WORK INSTRUCTIONS
Search the data for lines holding the word "camera". State how many there are, and nothing else.
• • •
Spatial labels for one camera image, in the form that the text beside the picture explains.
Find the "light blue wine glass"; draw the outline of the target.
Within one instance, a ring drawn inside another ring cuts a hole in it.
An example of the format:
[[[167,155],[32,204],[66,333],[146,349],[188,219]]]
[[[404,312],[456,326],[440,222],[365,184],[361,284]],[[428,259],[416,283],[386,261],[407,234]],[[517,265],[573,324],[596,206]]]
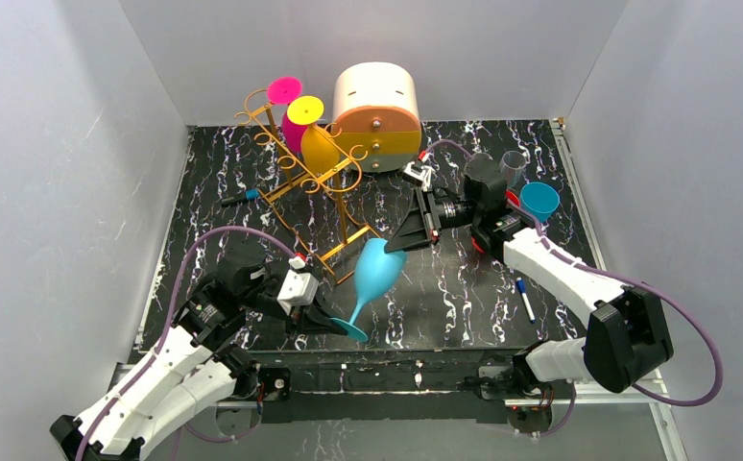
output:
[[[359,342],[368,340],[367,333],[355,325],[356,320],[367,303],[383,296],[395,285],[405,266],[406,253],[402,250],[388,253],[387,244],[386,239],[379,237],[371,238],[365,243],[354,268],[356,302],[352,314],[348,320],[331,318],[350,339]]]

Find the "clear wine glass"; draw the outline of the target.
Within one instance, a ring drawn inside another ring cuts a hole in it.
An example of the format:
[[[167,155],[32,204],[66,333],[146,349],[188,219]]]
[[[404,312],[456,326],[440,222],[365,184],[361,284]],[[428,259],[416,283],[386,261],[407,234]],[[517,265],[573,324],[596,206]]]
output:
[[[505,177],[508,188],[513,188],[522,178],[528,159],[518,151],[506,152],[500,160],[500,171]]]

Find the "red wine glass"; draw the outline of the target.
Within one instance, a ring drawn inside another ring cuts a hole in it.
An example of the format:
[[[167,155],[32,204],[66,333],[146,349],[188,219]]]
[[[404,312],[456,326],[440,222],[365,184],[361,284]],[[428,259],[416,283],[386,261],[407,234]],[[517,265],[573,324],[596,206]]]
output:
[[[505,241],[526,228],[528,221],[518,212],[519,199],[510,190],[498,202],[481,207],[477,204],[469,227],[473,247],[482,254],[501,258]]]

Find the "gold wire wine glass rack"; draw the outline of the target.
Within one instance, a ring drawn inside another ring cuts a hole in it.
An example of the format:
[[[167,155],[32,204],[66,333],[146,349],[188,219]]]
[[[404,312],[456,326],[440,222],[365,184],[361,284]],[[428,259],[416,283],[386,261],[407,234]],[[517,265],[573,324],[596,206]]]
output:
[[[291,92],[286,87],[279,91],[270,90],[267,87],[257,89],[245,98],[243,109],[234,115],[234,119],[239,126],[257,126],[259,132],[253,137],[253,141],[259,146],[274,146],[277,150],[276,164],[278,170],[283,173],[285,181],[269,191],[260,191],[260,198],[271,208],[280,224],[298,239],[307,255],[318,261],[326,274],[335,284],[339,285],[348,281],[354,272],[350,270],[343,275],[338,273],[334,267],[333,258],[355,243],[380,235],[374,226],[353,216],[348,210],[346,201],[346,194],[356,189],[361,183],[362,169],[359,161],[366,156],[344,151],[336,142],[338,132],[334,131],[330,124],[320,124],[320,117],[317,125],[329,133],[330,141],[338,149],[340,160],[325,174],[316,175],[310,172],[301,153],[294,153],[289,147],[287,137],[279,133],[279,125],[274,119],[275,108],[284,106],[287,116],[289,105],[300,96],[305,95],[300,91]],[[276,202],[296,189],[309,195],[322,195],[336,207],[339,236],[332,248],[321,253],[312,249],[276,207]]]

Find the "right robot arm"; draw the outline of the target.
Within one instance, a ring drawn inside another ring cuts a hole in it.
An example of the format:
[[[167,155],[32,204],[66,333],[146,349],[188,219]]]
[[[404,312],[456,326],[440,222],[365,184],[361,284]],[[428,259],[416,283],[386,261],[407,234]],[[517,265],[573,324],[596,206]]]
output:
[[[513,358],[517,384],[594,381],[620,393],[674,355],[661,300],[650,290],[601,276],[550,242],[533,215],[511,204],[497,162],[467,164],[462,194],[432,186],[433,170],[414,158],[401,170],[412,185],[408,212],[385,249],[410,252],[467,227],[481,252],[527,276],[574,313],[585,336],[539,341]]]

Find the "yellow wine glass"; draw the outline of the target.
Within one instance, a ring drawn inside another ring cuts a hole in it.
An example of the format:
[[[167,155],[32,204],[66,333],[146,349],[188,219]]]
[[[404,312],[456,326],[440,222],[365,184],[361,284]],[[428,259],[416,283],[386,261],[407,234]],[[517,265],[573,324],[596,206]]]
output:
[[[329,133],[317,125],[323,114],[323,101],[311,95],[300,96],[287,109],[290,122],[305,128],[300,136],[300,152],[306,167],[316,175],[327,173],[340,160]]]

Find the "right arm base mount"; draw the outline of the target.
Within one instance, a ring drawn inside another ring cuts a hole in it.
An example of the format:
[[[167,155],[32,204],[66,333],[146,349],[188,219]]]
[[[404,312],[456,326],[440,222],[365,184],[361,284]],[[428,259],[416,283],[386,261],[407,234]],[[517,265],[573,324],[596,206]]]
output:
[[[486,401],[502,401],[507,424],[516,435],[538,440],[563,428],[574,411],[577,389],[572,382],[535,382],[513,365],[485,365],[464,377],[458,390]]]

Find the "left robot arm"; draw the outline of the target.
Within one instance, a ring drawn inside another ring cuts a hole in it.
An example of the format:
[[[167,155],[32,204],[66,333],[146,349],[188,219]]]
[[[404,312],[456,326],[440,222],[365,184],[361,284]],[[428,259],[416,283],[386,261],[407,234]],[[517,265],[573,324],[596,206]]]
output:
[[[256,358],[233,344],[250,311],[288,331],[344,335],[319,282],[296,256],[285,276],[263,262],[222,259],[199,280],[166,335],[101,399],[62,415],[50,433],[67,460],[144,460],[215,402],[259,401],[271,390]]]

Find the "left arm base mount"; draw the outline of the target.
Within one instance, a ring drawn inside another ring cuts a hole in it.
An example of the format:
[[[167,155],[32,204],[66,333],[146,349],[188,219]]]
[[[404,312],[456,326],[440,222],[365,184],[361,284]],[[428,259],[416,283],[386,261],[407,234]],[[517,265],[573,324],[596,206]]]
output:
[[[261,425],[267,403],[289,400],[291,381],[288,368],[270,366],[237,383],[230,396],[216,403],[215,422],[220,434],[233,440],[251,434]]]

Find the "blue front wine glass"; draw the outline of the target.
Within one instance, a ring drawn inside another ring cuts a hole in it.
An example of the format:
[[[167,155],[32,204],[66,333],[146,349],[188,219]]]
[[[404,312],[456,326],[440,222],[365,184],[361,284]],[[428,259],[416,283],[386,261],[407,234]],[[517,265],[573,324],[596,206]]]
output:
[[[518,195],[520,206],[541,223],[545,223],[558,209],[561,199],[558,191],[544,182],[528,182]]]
• • •
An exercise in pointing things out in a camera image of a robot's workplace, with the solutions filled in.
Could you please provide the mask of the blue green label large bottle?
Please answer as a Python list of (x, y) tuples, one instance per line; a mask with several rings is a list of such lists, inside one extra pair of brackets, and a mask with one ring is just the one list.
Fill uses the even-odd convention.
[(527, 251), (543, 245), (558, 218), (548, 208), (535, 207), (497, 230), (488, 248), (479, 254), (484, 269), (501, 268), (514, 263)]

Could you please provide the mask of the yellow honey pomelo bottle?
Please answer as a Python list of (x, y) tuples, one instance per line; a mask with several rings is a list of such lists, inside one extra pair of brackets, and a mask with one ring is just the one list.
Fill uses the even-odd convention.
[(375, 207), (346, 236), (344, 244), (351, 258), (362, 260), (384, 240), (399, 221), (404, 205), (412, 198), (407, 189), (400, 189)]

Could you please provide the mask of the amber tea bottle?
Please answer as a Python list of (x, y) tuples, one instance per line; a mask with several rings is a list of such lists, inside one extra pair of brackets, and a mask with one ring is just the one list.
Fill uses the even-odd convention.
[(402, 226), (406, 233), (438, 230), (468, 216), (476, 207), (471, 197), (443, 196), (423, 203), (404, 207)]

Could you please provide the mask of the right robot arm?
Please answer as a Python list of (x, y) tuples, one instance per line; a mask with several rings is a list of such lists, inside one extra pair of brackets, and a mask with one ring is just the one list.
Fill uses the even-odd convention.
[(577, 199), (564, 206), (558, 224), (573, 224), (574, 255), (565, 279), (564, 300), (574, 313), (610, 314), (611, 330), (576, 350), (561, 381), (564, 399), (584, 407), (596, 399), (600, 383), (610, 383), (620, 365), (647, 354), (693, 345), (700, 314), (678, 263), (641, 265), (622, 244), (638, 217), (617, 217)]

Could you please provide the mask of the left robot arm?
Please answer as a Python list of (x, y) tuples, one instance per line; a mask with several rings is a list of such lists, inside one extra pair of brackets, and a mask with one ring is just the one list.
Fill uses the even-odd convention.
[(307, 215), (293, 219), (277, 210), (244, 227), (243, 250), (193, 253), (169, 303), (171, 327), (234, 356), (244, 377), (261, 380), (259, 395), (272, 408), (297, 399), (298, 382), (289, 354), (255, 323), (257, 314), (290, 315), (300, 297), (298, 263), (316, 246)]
• • •
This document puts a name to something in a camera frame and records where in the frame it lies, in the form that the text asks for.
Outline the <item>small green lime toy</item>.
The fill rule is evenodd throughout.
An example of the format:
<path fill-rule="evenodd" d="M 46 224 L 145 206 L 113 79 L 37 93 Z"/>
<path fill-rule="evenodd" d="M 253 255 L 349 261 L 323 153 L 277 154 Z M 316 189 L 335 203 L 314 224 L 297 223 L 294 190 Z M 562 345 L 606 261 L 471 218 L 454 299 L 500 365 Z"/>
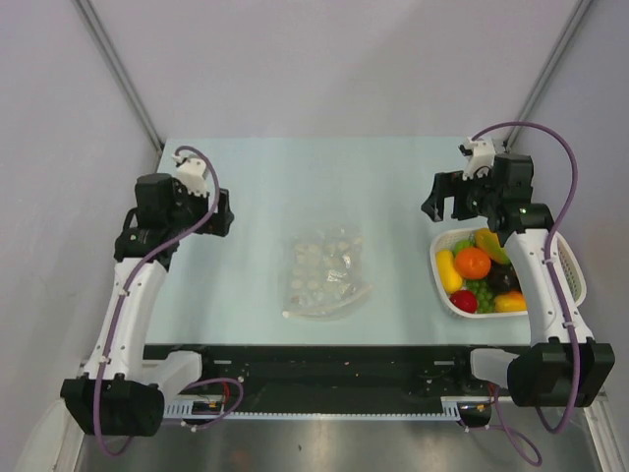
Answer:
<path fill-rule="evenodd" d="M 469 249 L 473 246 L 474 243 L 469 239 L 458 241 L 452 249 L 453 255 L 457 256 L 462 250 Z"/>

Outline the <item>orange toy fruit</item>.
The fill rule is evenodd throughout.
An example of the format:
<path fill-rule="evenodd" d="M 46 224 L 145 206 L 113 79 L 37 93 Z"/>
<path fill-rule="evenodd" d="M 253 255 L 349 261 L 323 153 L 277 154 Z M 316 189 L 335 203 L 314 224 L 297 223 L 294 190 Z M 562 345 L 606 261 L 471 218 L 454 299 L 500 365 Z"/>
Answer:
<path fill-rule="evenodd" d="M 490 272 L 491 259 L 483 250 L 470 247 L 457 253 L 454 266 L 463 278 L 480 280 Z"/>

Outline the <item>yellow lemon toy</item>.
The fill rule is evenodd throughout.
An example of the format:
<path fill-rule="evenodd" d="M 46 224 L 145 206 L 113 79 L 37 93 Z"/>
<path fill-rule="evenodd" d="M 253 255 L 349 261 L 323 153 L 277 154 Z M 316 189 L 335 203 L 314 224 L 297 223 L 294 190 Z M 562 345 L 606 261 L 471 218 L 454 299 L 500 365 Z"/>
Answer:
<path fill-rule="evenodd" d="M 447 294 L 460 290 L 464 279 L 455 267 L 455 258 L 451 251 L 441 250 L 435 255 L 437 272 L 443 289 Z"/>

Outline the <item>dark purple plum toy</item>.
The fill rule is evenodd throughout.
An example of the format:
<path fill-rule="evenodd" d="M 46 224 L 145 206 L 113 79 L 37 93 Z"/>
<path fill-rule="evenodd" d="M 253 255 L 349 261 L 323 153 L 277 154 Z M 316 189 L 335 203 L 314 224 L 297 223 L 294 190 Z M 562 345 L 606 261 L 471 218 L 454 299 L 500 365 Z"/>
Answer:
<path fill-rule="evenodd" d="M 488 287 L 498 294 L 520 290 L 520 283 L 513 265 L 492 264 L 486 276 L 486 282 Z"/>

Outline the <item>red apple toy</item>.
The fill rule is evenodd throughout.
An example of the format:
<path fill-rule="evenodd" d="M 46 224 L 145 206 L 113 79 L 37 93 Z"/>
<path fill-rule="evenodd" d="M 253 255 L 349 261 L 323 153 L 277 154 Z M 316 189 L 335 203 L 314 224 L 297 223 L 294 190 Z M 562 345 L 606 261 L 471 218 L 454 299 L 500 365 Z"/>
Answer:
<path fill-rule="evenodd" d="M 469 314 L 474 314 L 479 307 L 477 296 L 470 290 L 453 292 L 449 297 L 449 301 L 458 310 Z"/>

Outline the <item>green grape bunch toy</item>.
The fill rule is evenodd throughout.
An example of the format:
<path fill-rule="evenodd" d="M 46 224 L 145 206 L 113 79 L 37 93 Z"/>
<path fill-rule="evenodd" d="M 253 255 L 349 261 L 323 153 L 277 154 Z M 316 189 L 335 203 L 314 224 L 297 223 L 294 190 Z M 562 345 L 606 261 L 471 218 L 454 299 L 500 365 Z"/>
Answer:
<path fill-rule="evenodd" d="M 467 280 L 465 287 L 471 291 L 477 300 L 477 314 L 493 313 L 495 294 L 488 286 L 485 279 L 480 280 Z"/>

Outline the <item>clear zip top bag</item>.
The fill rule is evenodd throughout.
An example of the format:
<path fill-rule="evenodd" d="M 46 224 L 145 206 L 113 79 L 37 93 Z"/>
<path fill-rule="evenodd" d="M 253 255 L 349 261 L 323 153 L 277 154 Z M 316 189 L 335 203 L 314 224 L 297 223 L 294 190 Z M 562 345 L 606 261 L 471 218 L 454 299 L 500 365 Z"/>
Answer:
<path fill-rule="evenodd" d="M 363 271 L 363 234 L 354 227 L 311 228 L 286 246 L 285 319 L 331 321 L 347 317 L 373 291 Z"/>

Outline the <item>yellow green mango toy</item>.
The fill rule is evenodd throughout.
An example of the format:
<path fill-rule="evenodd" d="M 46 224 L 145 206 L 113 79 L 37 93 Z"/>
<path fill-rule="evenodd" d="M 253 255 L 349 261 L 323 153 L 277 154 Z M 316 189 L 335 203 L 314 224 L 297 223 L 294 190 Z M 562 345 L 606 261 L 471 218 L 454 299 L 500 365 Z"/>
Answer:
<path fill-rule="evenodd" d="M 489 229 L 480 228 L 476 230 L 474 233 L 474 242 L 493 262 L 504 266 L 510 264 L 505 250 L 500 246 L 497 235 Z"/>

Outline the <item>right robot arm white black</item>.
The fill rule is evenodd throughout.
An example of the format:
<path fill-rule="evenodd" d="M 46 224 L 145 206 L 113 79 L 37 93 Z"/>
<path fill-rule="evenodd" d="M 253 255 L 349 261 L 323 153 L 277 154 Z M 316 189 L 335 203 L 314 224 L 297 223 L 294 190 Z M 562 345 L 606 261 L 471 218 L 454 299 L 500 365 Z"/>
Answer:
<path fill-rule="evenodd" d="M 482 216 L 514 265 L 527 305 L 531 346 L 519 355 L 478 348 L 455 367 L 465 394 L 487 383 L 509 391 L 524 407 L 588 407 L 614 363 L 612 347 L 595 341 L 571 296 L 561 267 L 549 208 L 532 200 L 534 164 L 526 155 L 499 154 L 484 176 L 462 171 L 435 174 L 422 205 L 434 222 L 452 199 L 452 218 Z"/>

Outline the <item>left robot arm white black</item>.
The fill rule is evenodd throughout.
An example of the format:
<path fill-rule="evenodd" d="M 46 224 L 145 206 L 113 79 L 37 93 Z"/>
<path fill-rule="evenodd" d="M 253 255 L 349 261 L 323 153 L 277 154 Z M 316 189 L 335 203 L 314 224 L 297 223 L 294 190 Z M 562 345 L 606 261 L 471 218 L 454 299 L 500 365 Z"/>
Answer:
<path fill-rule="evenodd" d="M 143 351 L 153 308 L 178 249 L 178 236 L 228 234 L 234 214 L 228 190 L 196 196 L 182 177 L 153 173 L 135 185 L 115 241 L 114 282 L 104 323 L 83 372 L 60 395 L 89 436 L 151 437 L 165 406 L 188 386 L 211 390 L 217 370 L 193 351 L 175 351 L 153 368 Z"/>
• • •
EXERCISE SOLUTION
3